Tian Songyao, also Romanized as Tin Chung-yao (田颂尧 (1888–1975), was a warlord of the Sichuan clique, Kuomintang general, later official of People's Republic of China.

Tian Songyao was born on 1888 in Jianyang, Sichuan.  Tian joined the Sichuan Army and rose to command a Cavalry Regiment, of the 2nd Division, of its 1st Army.  He also was the garrison commander of Chengdu from 1916 to 1918.  In 1918, Tian was promoted to command the Beijing Government's 41st Brigade of the 21st Division.  Later the same year Tian became the 21st Division commander, a post which he held until 1925.
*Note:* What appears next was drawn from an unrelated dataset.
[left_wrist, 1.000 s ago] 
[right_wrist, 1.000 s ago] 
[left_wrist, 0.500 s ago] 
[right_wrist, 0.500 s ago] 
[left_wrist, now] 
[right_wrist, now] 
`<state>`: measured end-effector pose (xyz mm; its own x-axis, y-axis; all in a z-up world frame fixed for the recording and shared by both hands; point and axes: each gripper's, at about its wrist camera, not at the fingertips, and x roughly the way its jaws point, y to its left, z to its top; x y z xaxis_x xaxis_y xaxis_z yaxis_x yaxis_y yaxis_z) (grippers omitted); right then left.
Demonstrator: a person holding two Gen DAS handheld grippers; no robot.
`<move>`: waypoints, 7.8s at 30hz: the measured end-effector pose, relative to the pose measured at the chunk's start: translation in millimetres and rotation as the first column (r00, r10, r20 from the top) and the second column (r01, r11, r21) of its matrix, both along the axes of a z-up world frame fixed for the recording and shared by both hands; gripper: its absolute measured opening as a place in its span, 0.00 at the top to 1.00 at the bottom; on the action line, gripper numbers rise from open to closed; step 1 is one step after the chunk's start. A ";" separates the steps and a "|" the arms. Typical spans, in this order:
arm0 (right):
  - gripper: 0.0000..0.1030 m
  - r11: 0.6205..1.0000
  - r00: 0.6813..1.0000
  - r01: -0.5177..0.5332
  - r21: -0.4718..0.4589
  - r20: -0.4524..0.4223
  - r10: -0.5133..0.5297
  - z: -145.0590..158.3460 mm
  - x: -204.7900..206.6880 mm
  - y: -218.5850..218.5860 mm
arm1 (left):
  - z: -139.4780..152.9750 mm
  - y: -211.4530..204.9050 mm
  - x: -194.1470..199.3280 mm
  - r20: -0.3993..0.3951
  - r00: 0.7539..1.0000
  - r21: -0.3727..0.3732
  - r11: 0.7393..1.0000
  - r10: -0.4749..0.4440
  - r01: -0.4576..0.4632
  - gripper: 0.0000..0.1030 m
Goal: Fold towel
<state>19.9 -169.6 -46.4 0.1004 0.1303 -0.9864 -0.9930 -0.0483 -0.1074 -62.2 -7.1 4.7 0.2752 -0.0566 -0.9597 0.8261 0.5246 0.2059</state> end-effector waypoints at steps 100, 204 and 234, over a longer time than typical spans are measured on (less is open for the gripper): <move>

In 1925, Tian became Deputy Head of Sichuan Province Military Affairs, and in 1926 the General commanding the  North-western Sichuan Garrison and was given command of the 29th Army.  From 1927 to 1928 he was a member of the National Military Council.  From 1928 to 1933 he was the head of the Civil Administration Department and a committee Member of the Sichuan Provincial Government.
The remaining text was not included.